La photo d'une femme
J'ai découvert que je voulais faire du cinéma dans un rêve où une femme répondait à ma question sur le sens de ma vie avec des mouvements silencieux, comme au ralenti.
Le mystère du rêve, que j'ai seulement décrypté quelques semaines plus tard, disait que, dans le cinéma, on rencontre l'infini.
J'ai eu, au cours des années, l'opportunité de vérifier la sagesse du rêve, bien que le mot d'infini soit complexe. A la fois fait du travail et des doutes autant que de l'indicible. Le choix du cinéma s'est vérifié comme le choix d'un voyage.
Comme tout le monde, quand j'étais adolescente, je voulais donner un sens à ma vie. Je pleurais dans l'herbe et regardais les étoiles, et je me disais : "tout ça c'est très organisé, il doit y avoir un sens". Où est-il ? Quel est-il ? Et qu'est-ce que je dois faire de ma vie ? Pas de réponse.
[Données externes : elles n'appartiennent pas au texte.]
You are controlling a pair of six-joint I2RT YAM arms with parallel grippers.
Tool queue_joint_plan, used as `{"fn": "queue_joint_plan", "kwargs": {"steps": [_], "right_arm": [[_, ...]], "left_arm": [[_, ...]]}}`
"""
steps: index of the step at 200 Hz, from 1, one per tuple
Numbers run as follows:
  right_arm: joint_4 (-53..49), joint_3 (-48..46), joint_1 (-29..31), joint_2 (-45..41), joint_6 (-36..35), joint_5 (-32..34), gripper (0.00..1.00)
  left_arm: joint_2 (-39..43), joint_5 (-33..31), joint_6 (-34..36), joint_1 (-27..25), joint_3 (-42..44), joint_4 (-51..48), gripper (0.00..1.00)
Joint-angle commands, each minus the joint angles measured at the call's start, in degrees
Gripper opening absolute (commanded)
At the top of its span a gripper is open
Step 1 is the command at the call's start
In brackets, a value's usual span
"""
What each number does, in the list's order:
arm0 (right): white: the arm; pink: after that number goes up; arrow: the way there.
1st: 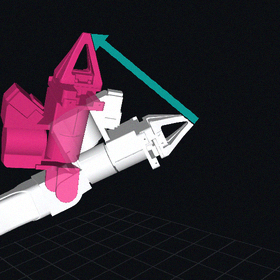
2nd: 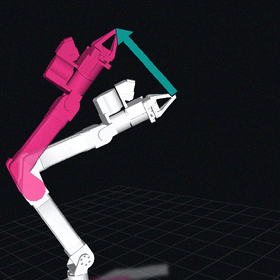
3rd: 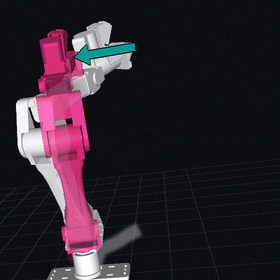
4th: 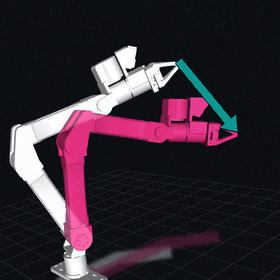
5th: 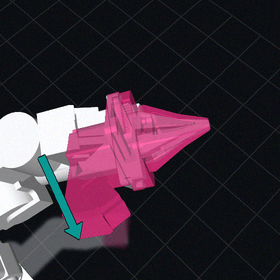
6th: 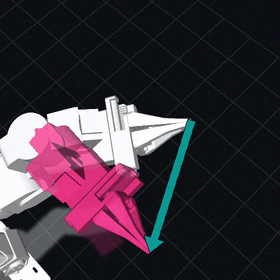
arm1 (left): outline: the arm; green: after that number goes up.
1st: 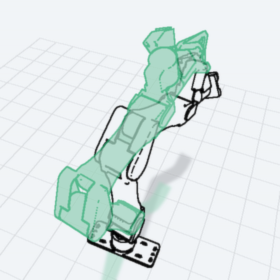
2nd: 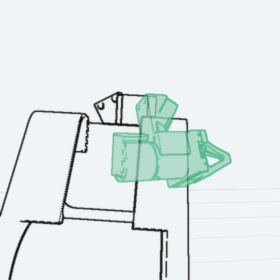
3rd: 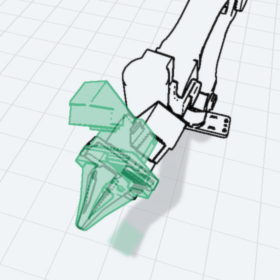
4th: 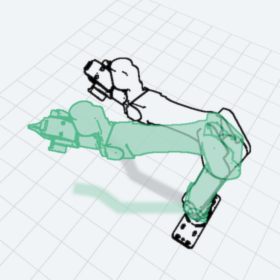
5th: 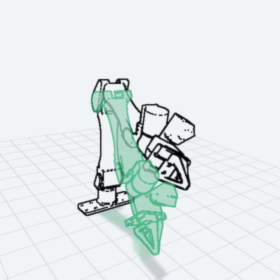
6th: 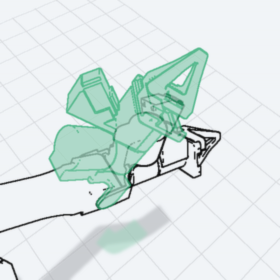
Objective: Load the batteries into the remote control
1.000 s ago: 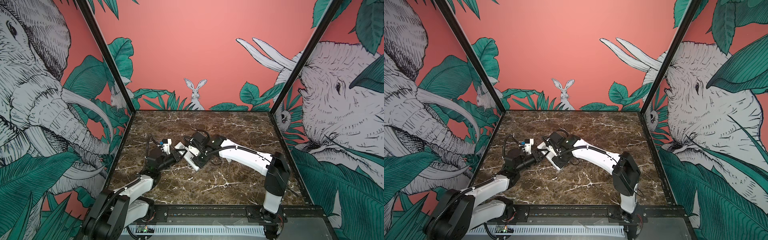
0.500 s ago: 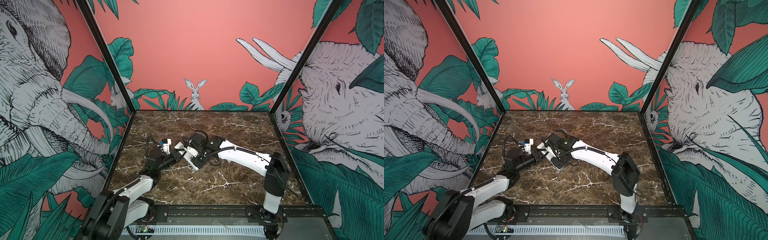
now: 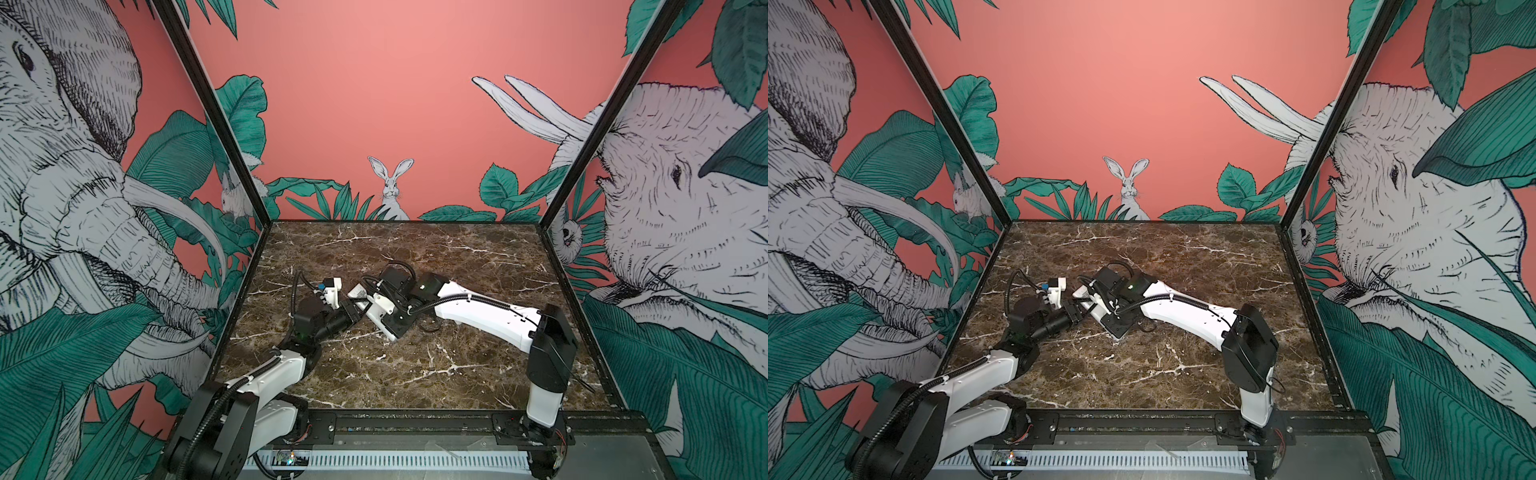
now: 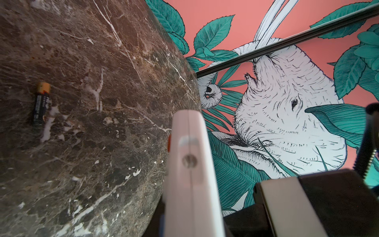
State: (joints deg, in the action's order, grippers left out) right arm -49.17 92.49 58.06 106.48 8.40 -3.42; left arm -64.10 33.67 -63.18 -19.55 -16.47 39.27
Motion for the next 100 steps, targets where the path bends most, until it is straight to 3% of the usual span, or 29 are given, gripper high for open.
{"fn": "queue_joint_plan", "kwargs": {"steps": [1,100], "right_arm": [[3.4,-1.6,0.4,2.2,-1.6,1.6,0.07],[12.6,-4.7,0.1,3.1,-6.6,0.6,0.05]], "left_arm": [[3.2,6.3,-4.8,-0.2,-2.7,5.3,0.00],[9.6,11.2,-6.3,0.1,-6.3,-2.4,0.00]]}}
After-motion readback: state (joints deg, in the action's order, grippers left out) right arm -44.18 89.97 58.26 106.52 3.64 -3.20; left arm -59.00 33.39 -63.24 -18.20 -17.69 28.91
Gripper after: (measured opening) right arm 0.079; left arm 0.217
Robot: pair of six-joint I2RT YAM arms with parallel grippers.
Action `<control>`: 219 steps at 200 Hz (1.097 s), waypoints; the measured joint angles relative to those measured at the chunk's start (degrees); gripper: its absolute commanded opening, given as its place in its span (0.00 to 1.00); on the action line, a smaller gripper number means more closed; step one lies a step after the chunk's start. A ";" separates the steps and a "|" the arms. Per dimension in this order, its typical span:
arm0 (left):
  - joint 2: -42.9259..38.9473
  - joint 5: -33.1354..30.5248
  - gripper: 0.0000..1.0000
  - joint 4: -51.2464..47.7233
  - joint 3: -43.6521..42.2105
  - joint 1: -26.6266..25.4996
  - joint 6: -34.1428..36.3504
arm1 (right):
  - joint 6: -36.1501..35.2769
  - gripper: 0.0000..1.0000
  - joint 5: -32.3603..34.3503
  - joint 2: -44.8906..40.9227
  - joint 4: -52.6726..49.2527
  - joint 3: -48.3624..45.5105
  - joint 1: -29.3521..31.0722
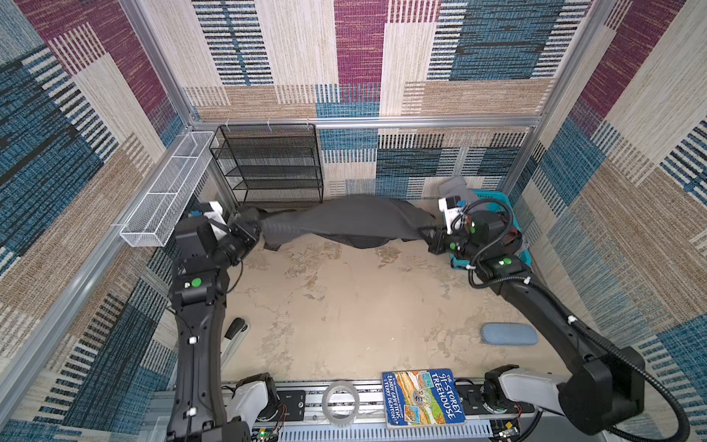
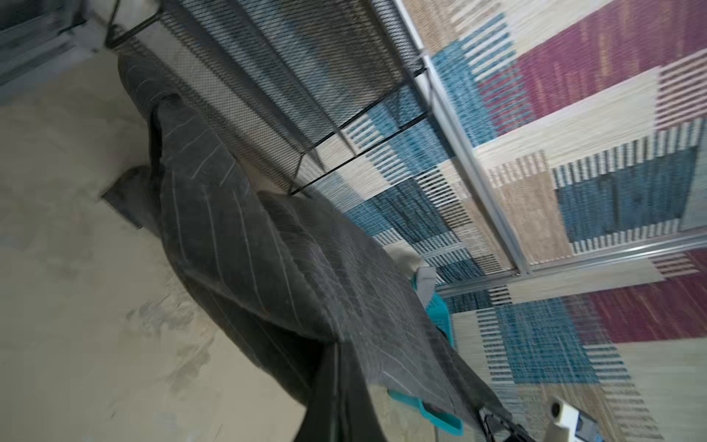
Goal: Fold and stack the long sleeve shirts
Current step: 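Lower the stretched shirt flat onto the table with both grippers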
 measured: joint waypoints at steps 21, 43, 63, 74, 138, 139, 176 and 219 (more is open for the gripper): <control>-6.56 -2.80 0.00 -4.37 -5.27 0.02 1.44 | 2.34 0.00 -1.36 -6.99 -2.64 -7.91 0.04; -9.97 -4.57 0.00 -7.08 -7.63 0.02 2.03 | 3.96 0.01 -1.77 -12.57 -5.66 -10.62 0.07; -9.86 -5.11 0.00 -7.69 -8.74 0.00 2.05 | 5.46 0.01 -1.70 -14.14 -6.93 -11.02 0.07; -8.57 -5.09 0.00 -7.69 -9.05 0.00 2.08 | 6.29 0.01 -1.38 -13.07 -7.02 -10.80 0.07; 5.95 -5.22 0.00 -6.75 -6.54 -0.07 4.96 | 7.69 0.01 2.51 6.19 -7.19 -2.21 0.07; 6.12 -5.22 0.00 -6.78 -6.49 -0.09 5.01 | 7.69 0.01 2.60 6.38 -7.19 -2.05 0.07; 15.82 -6.47 0.00 -6.64 -3.34 -1.14 6.58 | 6.38 0.01 4.92 15.58 -8.55 4.07 0.02; 19.63 -6.86 0.00 -6.78 0.57 -1.70 6.78 | 4.57 0.00 5.51 16.68 -9.97 7.06 -0.02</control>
J'ai toujours été émerveillée par l'univers. Qu'il y ait de l'eau, de la terre, le jour, la nuit. Tous ces mouvements. Les chiens. Les petits animaux dans l'herbe. Il y avait tout ça. Emotion. Comme un sentiment religieux de reconnaissance devant l'existant. Esthétique. L'organisation et la beauté de l'existant m'éveillaient aussi à ma grandeur et ma petitesse. Parce que je pouvais le voir. Grande était ma chance. Mais en même temps, je n'avais rien à y foutre. Comme un bateau à la dérive. Il fallait que je m'intègre, en faisant quelque chose qui forme partie de l'ensemble. Ou que je m'élimine. Parce que rien ne me semblait avoir le droit d'être gratuit dans la logique de l'oeuvre du monde. Surtout pas moi. Des pensées qui me menaçaient, qui me désespéraient. Que faire ? Que faire qui ait un sens ? Qu'on soit péruvienne ou russe, qu'on passe son adolescence dans la vingtaine ou la quarantaine, je crois qu'on se pose toujours ces questions idiotes avec la même ferveur. Je faisais des photographies, j'étudiais l'architecture, la peinture, la musique, mais la question faisait toujours mal et ces activités ne me satisfaisaient pas. Quelque chose ne s'accordait pas, comme si j'en touchais le fond avant d'avoir pu m'y perdre.
Puis, un jour, j'ai fait un rêve. La photo d'une femme se mettait à bouger, comme au ralenti. La réponse c'était ça. C'était quoi ? Je n'ai pas compris tout de suite... des images qui bougent ? What's that ? Au Pérou, à l'époque, je ne considérais pas le cinéma comme un art, ni comme des images qui bougent. Il n'y avait que du cinéma américain, des machins de gros calibre. Pas de l'art. C'est drôle, parce qu'à ce moment-là, il fallait que cela soit artistique. Or, maintenant, je ne prétend pas faire de l'art, ni que le cinéma tel qu'on le pratique pour les salles soit un art. L'écriture (puisque cinéastes en Europe, nous sommes forcés d'être aussi scénaristes, d'écrire des histoires) nous force à côtoyer l'Infini. Chercher dans les méandres de la nature humaine, justifier des comportements, proposer des valeurs, poursuivre notre propre désir... elle n'a pas de limites. La réalisation c'est autre chose, comme un ring où l'on se bat physiquement, où l'instinct joue un grand rôle dans les milliers de choix qu'on fait par seconde. Où ce qu'on est finit par se voir au dehors, se réalise, projeté par chacun de nos choix, sur des personnages, des cadrages, des lieux, des lumières, un rythme... qu'on le veuille ou non, pour devenir un film. On se réalise en faisant des films. On se réalise pour faire des films. On examine sa propre vie, ses incohérences, ses tendances, ses fragilités, ses zones aveugles, ses faiblesses. Est-ce que c'était ça que je voulais comme vie ? C'était ça le sens ? Je ne sais pas. Je ne sais plus. Maintenant il y a comme un chemin. Je vois ce chemin. Impossible de juger sa justesse. Ce chemin, ces films, c'est tout ce qu'il y a.